Metadata-Version: 2.1
Name: bigearthnet-common
Version: 0.1.0
Summary: A collection of common tools to interact with the BigEarthNet dataset.
Home-page: https://github.com/kai-tub/bigearthnet_common
License: Apache-2.0
Keywords: geopandas,ben,bigearthnet,script
Author: Kai Norman Clasen
Author-email: snakemap_navigation@protonmail.com
Requires-Python: >=3.7,<4.0
Classifier: License :: OSI Approved :: Apache Software License
Classifier: Programming Language :: Python :: 3
Classifier: Programming Language :: Python :: 3.10
Classifier: Programming Language :: Python :: 3.7
Classifier: Programming Language :: Python :: 3.8
Classifier: Programming Language :: Python :: 3.9
Requires-Dist: appdirs (>=1.4,<2.0)
Requires-Dist: fastcore (>=1.3,<2.0)
Requires-Dist: geopandas (>=0.10,<0.11)
Requires-Dist: natsort (>=8,<9)
Requires-Dist: pyarrow (>=6,<7)
Requires-Dist: pydantic (>=1.8,<2.0)
Requires-Dist: pygeos (>=0.12,<0.13)
Requires-Dist: rich (>=10,<11)
Requires-Dist: typer (>=0.4,<0.5)
Project-URL: Repository, https://github.com/kai-tub/bigearthnet_common
Description-Content-Type: text/markdown

# Common BigEarthNet Tools
> A personal collection of common BigEarthNet functions


This library provides a collection of high-level tools to better work with the [BigEarthNet](bigearth.net) dataset.
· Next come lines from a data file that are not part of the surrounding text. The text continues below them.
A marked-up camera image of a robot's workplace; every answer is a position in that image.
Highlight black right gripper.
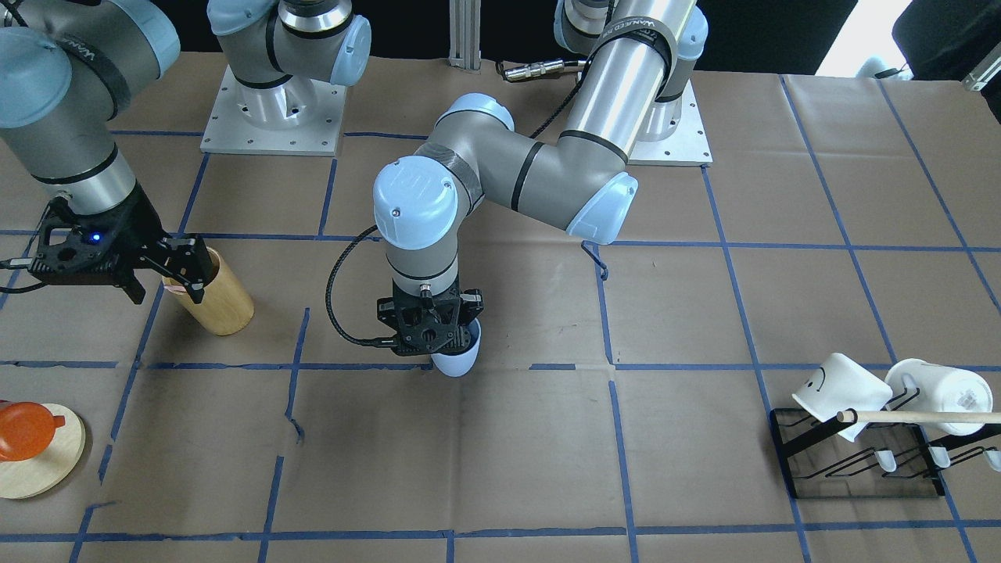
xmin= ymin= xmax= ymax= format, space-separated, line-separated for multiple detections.
xmin=28 ymin=183 xmax=213 ymax=304

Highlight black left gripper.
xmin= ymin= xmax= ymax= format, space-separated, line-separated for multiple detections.
xmin=378 ymin=284 xmax=483 ymax=357

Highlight light blue plastic cup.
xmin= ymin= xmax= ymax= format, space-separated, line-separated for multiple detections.
xmin=430 ymin=318 xmax=482 ymax=378

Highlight bamboo chopstick holder cup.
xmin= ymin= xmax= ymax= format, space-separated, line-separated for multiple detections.
xmin=162 ymin=247 xmax=255 ymax=336

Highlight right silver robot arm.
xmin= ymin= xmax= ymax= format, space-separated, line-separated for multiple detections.
xmin=2 ymin=1 xmax=371 ymax=303

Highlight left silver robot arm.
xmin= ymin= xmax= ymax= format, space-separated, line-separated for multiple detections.
xmin=364 ymin=1 xmax=705 ymax=356

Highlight orange cup on stand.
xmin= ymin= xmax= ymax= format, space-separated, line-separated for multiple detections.
xmin=1 ymin=400 xmax=66 ymax=462

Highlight wooden mug tree stand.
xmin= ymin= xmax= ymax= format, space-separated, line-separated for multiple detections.
xmin=1 ymin=402 xmax=86 ymax=500

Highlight white smiley mug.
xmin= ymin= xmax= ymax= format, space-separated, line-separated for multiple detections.
xmin=791 ymin=353 xmax=893 ymax=423

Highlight white mug far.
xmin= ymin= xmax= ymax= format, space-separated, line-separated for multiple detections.
xmin=885 ymin=357 xmax=993 ymax=413

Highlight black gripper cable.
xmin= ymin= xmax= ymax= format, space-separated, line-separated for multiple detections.
xmin=326 ymin=225 xmax=400 ymax=347

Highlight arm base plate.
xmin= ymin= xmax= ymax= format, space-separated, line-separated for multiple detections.
xmin=200 ymin=69 xmax=348 ymax=156
xmin=629 ymin=82 xmax=714 ymax=167

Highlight aluminium frame post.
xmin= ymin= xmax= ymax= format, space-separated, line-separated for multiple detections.
xmin=447 ymin=0 xmax=482 ymax=74

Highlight wooden rack handle rod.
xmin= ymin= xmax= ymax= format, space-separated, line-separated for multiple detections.
xmin=836 ymin=409 xmax=1000 ymax=425

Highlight black wire mug rack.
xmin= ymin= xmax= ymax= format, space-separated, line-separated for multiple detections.
xmin=771 ymin=407 xmax=999 ymax=499

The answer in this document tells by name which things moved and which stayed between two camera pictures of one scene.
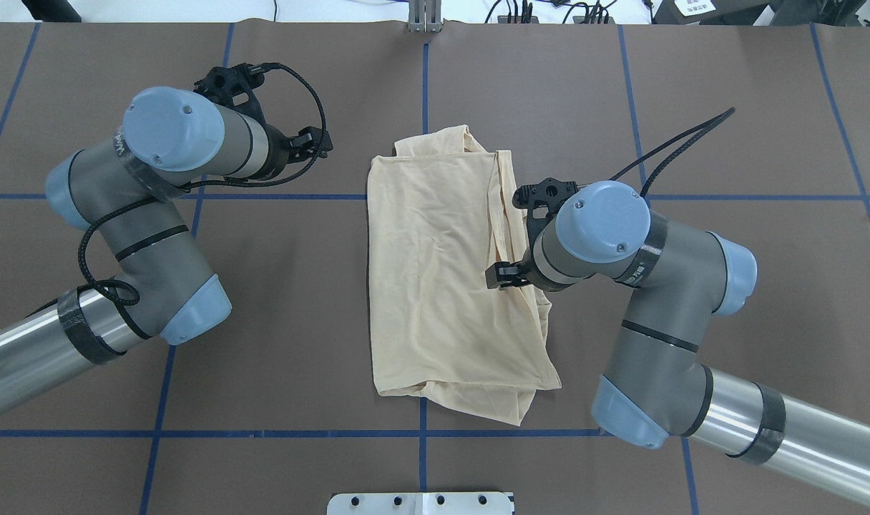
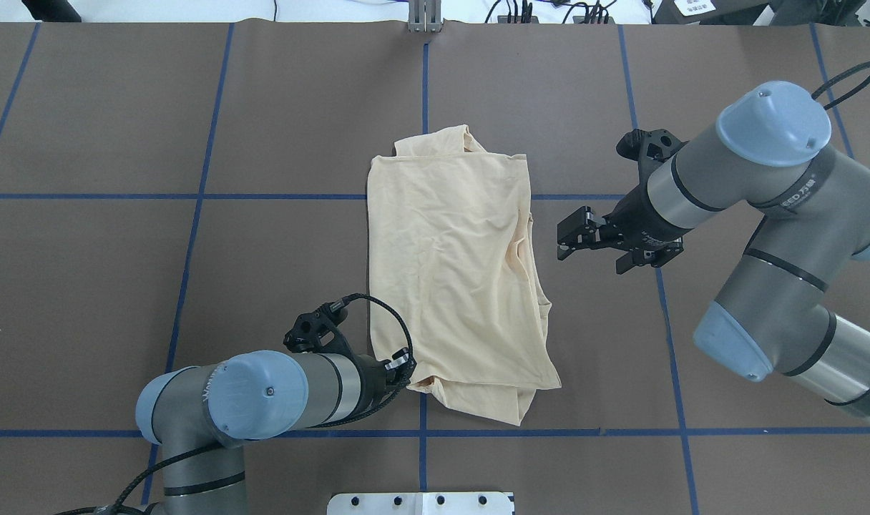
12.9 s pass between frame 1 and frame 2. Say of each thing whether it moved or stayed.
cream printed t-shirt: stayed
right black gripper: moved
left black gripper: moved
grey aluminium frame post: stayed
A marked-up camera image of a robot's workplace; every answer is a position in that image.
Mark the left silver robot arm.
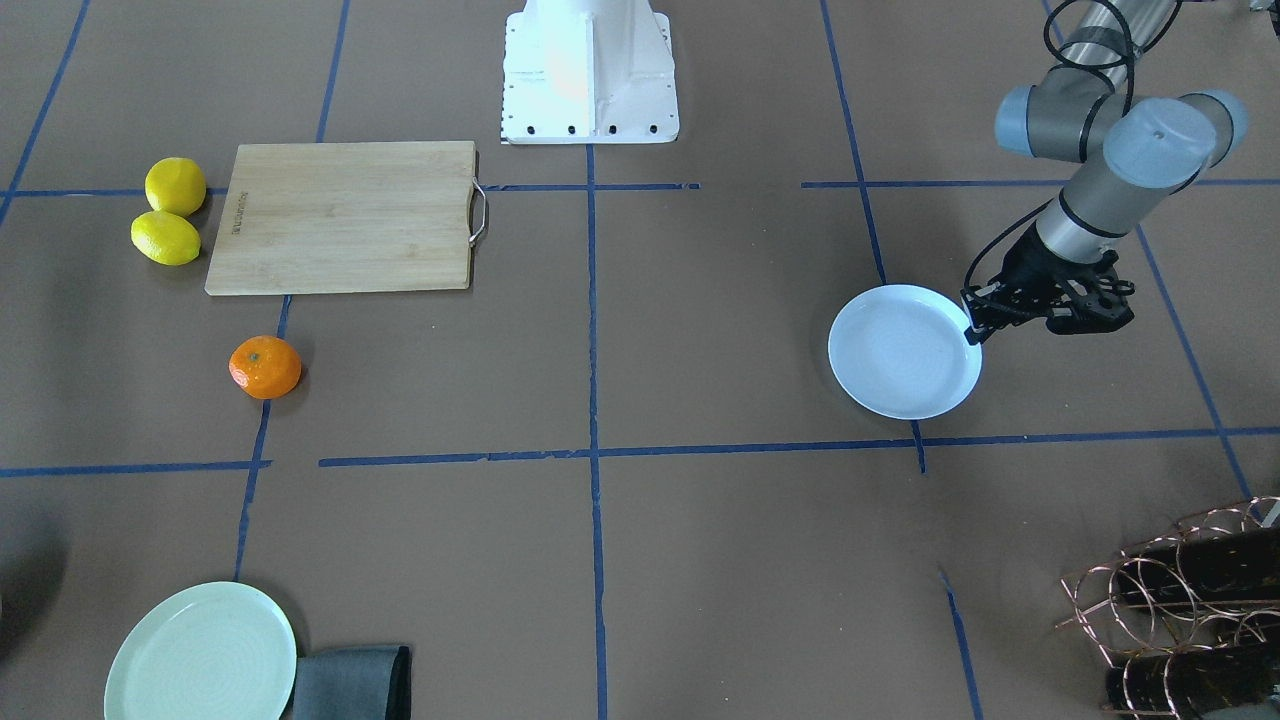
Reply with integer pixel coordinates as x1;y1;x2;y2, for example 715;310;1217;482
961;1;1249;345

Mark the orange mandarin fruit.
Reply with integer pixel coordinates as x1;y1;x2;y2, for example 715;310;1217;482
227;334;303;400

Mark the dark wine bottle lower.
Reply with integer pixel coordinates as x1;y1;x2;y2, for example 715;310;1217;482
1105;643;1279;719

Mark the lower yellow lemon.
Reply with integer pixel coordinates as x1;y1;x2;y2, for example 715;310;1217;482
131;210;201;266

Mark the light blue plate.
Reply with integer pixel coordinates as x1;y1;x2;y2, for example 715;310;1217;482
827;284;983;420

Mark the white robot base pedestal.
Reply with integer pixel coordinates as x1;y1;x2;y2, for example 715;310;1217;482
500;1;681;146

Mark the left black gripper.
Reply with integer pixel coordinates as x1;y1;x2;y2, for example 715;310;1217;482
961;228;1135;346

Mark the light green plate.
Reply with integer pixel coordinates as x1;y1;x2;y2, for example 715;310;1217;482
102;582;298;719

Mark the yellow lemon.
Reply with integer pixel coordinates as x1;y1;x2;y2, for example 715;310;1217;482
143;158;209;217
131;210;201;266

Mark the dark wine bottle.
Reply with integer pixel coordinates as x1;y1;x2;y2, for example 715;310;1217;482
1115;527;1279;605
1105;643;1279;719

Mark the copper wire bottle rack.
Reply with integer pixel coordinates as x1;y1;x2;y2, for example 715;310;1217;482
1059;496;1279;719

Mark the dark wine bottle upper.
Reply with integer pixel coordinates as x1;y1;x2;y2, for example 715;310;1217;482
1115;527;1279;605

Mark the folded dark grey cloth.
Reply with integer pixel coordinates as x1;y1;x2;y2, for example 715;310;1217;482
292;644;412;719

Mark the upper yellow lemon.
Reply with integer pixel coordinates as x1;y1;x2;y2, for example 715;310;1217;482
143;158;209;217

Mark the bamboo cutting board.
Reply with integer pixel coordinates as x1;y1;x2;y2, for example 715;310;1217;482
205;140;488;297
`ben_common` tries to accomplish three goals:

1. Collect most relevant _constants_ into a single place to reduce the time spent looking for these, like:
   - The 19 or 43 class nomenclature strings
   - URL
   - Band statistics (mean/variance) as integer and float
   - Channel names
   - etc.
2. Provide parsing functions to convert the metadata json files to a [geopandas](https://geopandas.org/en/stable/) [GeoDataFrame's](https://geopandas.org/en/stable/getting_started/introduction.html).
   - Allow for easy top-level statistical analysis of the data in a familiar _pandas_-style 
   - Provide functions to enrich GeoDataFrames with often required BigEarthNet metadata (like the season or country of the patch)
3. Simplify the building procedure by providing a command line interface with reproducible results



## Deep Learning 

One of the main purposes of the dataset is to allow deep learning researchers and practictioners to easily train their model on multi-spectral satellite data.
In that regard, there is a general recommendation to drop patches that are covered by seasonal snow or clouds.
Also, the novel 19-class nomenclature should be preferred over the original 43-class nomenclature.
As a result of these recommendations, some patches have to be _excluded_ from the original raw BigEarthNet dataset that is provided at [BigEarthNet](bigearth.net).
This is especially important for higher-level statistical analysis.

To simplify the procedure of pre-converting the json metadata files, the library provides a single command that will generate a recommended GeoDataFrame with extra metadata (country/season data of each patch), while dropping all patches that are not recommended for deep learning research.

To generate such a GeoDataFrame and store it as an `parquet` file, use:

`python -m bigearthnet_common.gdf_builder build-recommended-parquet`

If you want to simply read the raw json files and convert those to a GeoDataFrame file, without dropping any patches or adding any metadata, use:

`python -m bigearthnet_common.gdf_builder build-raw-ben-parquet`


## Local Installation

Use [just](https://github.com/casey/just#installation) to install the package or run steps from `justfile` directly.
Requires [mamba](https://github.com/mamba-org/mamba) (highly recommended) or [poetry](https://python-poetry.org/docs/basic-usage/) to be installed.

## Local Documentation
{% include note.html content='Building and serving the documentation requires `Docker` to be installed!' %}
After creating the `ben_common_env` environment, simply run 
```bash
docker-compose up
```

Or with `just`:
```bash
just docs
```

After running the command, the documentation server will be available at 
- <http://0.0.0.0:4000/bigearthnet_common/> or 
- <http://localhost:4000/bigearthnet_common/> (WSL).

To review the source code, please take a look at the corresponding `ipynb` notebook from the `nbs` folder.
These notebooks include extensive documentation, visualizations, and tests.
The automatically generated Python files are available in the `bigearthnet_common` module.